Re "not even close": At least 10x slower

This was tweaking Nagle, using edge triggered epoll, using sendfile(). Not just Python-optimizations.

Honestly you sound confused.

Performance is not a magical inherent property of a language-and-webserver combination, and will vary wildly with the application. In my experience practical performance has much more to do with architecture, algorithms and "the other bunch that makes things efficient" -- not so much with a language.

It's also only one facet. And usually not a very important one, either.

> Performance is not a magical inherent property of a language

well it is. however most performance characteristics of a language are well understood. mostly python/ruby is slower than a lot of other languages.

> practical performance has much more to do with architecture

well sort of not every case does well with these kinds of languages.

however in most cases it's just fine to use them.

my company changed one product from python to scala. everything was slower in python, however in 90% of our use case that didn't even matter. however we were thread and calculation (i.e. shuffling/changing large lists/maps in memory) where python was just slow. I guess we could've written a library for these kind of transformations in C. however another problem was also PDF generation, which was really really slow in python (for bigger pdf's, slower one's we just fine). we are happy to use scala, but I didn't found python bad or weak. you are pretty fast and the tooling is just amazing. also the ORM's in python are superior to everything i've seen on the JVM world. (Django ORM and SQLAlchemy) I guess they are even the best ORM's out there. if I would be developing more towards a cloud architecture I would probably use python again. you could just do more if you have room for a "infinite" amount of servers

still python is a really great and well designed language. I would everybody encourage to look into it.

True, but so what?

If you wanted to create a static files server, Python is just a bad choice.

Python is a good choice if you need custom, complex logic or access to non-file data stores. And if you need that, Nginx isn't a choice (yes you can use modules -- eventually you recreate the same problem).

So yes, don't try to replace Ngnix or HAProxy or PostgreSQL or such with Python. But the gaps not covered are good to be written in Python. And it's nice if they're fast.

> In the end, my implementation was nowhere near nginx.

How could it be?

Well it could be near, like 2x slowdown, instead of the 10x slowdown I saw.
As a matter of interest, what makes nginx so fast?
Tight C, and more importantly, very little dynamic/runtime support.

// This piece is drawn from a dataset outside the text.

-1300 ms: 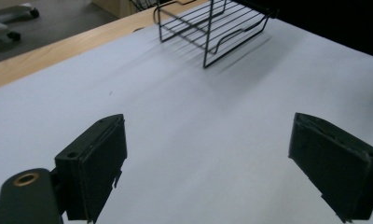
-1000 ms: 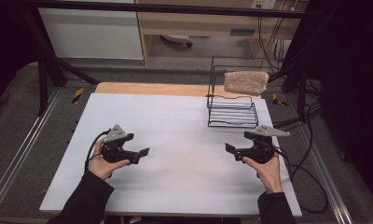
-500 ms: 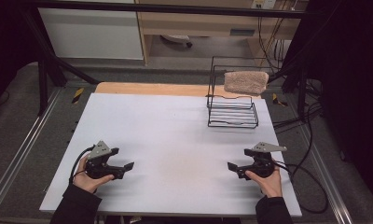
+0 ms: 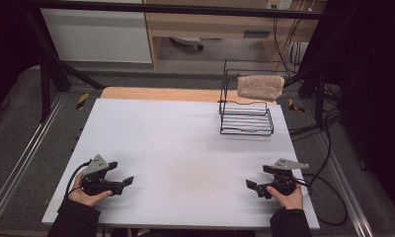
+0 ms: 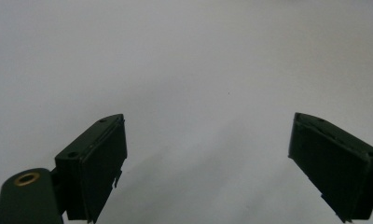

(Eg, nearly static configuration, very few flow or looping constructs, unless you explicitly use something optional like Lua)

> unless you explicitly use something optional like Lua

I've actually at one point considered writing some light web apps as nginx modules, in Lua. In the end though, it's usually enough to pluck the lowest hanging fruit, which (as a rule is) caching... Cache as much as possible (including when you have a python web app behind nginx).

You might be interested in OpenResty.